• 225
    sorunumuz formasyonla ilgili değil bence. bitik mertens, sürekli top ezen barış ve ahmet olduğu müddetçe 4’lü veya 3’lü oynamak farketmez.
    biz ön tarafta topun kıymetini bilmiyoruz.
    mesela yunus şu an bize çok lazım.
    3-4-2-1 sisteminde ön hattı sara yunus osimhen yapabiliriz mesela.
    fenerbahçe ile bizim aramızdaki en büyük fark bu aslında.
    sezon başında mertens diri, yunus ve sara iyi durumdayken topun kıymetini biliyorduk. üstüne icardi de sakatlanmamıştı.
    sonra hepsi düşünce oyunumuz da düştü.
    şimdi takıma morata, lemina ve frankowski gibi 3 tane topun kıymetini bilen adam geldi.
    sara ve yunus da vites yükseltirse ön tarafta barış’ı taşıma şansımız olur.
    yoksa yerine muhtemelen sallai oynar.

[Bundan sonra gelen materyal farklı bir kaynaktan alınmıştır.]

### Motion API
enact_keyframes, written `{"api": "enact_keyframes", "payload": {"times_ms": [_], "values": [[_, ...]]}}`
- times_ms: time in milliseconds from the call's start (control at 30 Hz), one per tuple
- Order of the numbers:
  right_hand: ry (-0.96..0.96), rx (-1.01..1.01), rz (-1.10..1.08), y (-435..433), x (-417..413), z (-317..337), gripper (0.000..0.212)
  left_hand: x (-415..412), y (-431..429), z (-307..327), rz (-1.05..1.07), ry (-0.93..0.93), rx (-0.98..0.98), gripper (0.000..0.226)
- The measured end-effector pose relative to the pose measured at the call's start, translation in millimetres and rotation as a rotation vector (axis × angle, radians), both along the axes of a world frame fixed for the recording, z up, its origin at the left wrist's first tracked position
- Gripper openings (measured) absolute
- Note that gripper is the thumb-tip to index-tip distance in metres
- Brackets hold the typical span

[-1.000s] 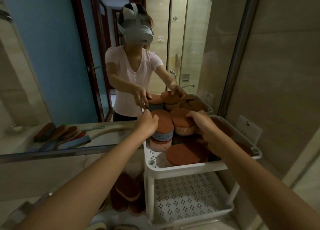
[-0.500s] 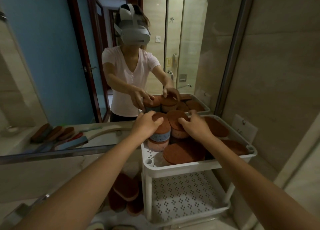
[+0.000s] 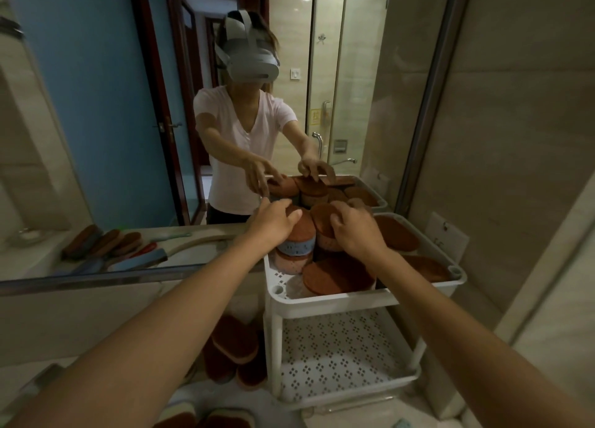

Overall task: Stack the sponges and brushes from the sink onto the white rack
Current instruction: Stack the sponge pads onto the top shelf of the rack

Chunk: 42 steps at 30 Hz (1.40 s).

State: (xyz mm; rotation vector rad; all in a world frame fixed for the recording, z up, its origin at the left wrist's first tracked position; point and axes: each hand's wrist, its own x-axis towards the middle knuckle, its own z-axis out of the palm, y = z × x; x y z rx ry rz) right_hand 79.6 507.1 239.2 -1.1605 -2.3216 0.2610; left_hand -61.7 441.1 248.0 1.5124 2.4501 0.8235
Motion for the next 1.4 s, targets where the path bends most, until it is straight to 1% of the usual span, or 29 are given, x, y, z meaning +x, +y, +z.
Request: {"api": "enact_keyframes", "payload": {"times_ms": [67, 133, 233, 333, 433, 533, 667, 767, 867, 933, 967, 1067, 1167, 1233, 1300, 1367, 1400], "values": [[0.095, 0.095, 0.007, -15, 0, 3, 0.031, 1, -14, 10, 0.027, 0.008, 0.101, 0.05], [0.193, 0.148, 0.079, -38, -4, 6, 0.027, -1, -32, 20, 0.052, -0.006, 0.166, 0.045], [0.336, 0.16, 0.227, -89, -18, 5, 0.02, -7, -76, 24, 0.09, -0.064, 0.199, 0.035], [0.4, 0.071, 0.356, -149, -43, -15, 0.022, -17, -142, 3, 0.183, -0.178, 0.234, 0.029], [0.427, -0.161, 0.432, -213, -70, -50, 0.023, -36, -218, -44, 0.303, -0.351, 0.21, 0.026], [0.319, -0.396, 0.465, -278, -98, -97, 0.023, -50, -299, -101, 0.439, -0.482, 0.167, 0.024], [0.132, -0.633, 0.584, -370, -134, -154, 0.023, -63, -399, -171, 0.595, -0.551, -0.008, 0.022], [-0.052, -0.745, 0.631, -424, -153, -187, 0.025, -79, -461, -203, 0.714, -0.606, -0.018, 0.022], [-0.189, -0.762, 0.637, -461, -172, -210, 0.027, -98, -511, -217, 0.859, -0.574, 0.02, 0.019], [-0.208, -0.796, 0.616, -480, -186, -220, 0.026, -112, -535, -221, 0.963, -0.56, 0.108, 0.015], [-0.197, -0.826, 0.604, -488, -193, -221, 0.027, -121, -544, -222, 1.022, -0.522, 0.122, 0.014], [-0.154, -0.877, 0.543, -504, -221, -223, 0.033, -151, -567, -226, 1.183, -0.399, 0.143, 0.023], [-0.149, -0.871, 0.526, -512, -248, -224, 0.038, -178, -577, -232, 1.243, -0.379, 0.157, 0.032], [-0.173, -0.852, 0.529, -513, -262, -228, 0.039, -190, -579, -235, 1.267, -0.466, 0.143, 0.047], [-0.198, -0.855, 0.501, -513, -273, -235, 0.036, -202, -581, -241, 1.257, -0.603, 0.158, 0.061], [-0.218, -0.893, 0.48, -515, -282, -241, 0.027, -211, -583, -249, 1.221, -0.711, 0.174, 0.065], [-0.224, -0.913, 0.47, -516, -286, -243, 0.027, -214, -583, -252, 1.202, -0.761, 0.178, 0.061]]}}
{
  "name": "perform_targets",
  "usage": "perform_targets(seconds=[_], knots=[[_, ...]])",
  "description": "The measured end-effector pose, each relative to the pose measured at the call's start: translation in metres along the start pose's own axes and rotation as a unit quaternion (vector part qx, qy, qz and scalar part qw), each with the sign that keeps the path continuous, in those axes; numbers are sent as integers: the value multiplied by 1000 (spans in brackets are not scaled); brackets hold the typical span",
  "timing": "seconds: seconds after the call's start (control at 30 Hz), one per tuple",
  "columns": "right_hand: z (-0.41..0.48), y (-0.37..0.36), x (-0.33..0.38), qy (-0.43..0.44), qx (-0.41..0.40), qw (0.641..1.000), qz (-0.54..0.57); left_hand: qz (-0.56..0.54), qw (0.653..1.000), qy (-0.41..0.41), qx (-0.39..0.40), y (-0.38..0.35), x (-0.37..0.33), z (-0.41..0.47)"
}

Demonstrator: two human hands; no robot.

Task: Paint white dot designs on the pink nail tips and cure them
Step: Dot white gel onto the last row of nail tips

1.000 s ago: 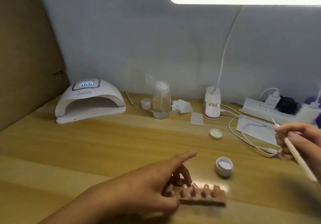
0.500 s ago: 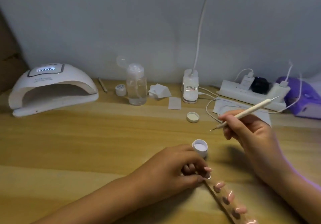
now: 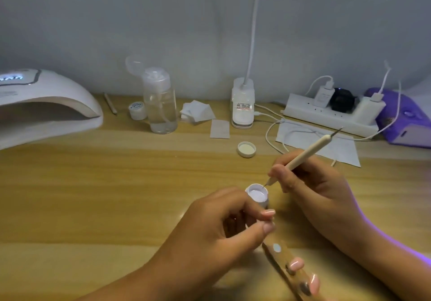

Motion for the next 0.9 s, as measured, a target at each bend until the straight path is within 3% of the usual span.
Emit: perform_targets(seconds=[0.27,0.43,0.53,0.6,0.9], knots=[[-4,-14,7,54,34,994,-87,114,981,-129,90,-21,-32,-14],[-4,-16,7,55,40,992,-108,115,984,-86,108,-47,4,-24],[-4,-12,6,43,30,996,-77,112,985,-41,127,-66,47,-31],[-3,-8,6,27,24,999,-35,118,982,-73,129,-64,50,-34],[-3,4,-14,-127,-9,981,144,33,989,-59,130,-41,11,-20]])
Point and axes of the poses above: each hand's wrist, its own z-axis towards the middle knuckle, its own y-axis out of the back of the hand, x = y × z, the point moved 10 cm from there along z, towards the middle knuckle, and after that the axes turned 11 degrees about -y, right-handed, at the moved point
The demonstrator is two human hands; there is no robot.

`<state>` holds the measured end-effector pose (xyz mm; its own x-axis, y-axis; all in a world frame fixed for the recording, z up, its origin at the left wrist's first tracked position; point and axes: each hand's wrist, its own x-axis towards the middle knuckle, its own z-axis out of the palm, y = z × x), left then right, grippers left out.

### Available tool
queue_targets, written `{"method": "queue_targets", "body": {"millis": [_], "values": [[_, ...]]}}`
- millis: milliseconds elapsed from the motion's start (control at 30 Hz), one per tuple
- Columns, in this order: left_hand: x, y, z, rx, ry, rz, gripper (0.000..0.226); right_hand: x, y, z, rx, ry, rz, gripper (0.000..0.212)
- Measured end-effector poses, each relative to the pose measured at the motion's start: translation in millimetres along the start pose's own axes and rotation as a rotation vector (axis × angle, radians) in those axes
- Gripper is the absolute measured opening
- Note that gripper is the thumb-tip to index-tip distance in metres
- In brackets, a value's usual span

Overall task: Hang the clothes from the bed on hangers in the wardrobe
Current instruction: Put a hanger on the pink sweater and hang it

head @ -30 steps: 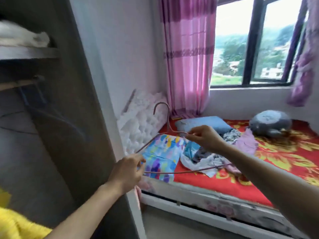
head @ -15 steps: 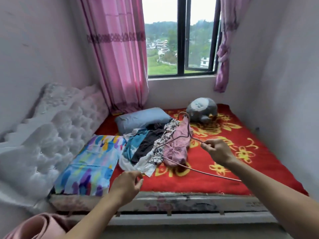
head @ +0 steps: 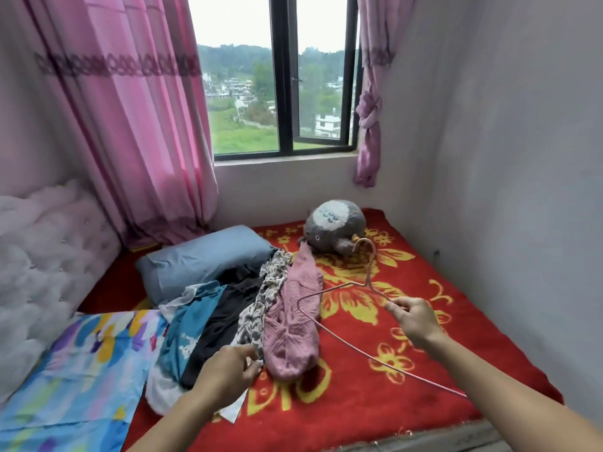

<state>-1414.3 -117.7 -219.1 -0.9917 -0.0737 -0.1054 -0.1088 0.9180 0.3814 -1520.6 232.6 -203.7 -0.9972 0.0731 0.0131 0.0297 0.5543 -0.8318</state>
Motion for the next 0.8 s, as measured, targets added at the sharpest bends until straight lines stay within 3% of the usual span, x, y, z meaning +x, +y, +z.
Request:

    velhasıl 4’lü de oynasak 3’lü de oynasak önde top kaybı yaptığımız müddetçe sıkıntı yaşarız.
  • 236
    sorunumuz 3’lü veya 4’lü oynamakla ilgili değil. mertens, yunus ve sara gibi topun kıymetini bilen adamlar son 2 aydır neredeyse yoklar, icardi zaten kasım ayında gitti.
    biz önde topu tutamıyoruz, pas yapamıyoruz.
    bu isimler varken kanatta barış sırıtmıyordu ama şimdi sallai ile beraber olmuyor.
    21 eylül 2024 fenerbahçe galatasaray maçını 4’lü oynayarak kazandık.
    7 kasım 2024 galatasaray tottenham maçını 3’lü oynayarak.
    ik maçta da rakibimize aynı oranda pozisyon verdik.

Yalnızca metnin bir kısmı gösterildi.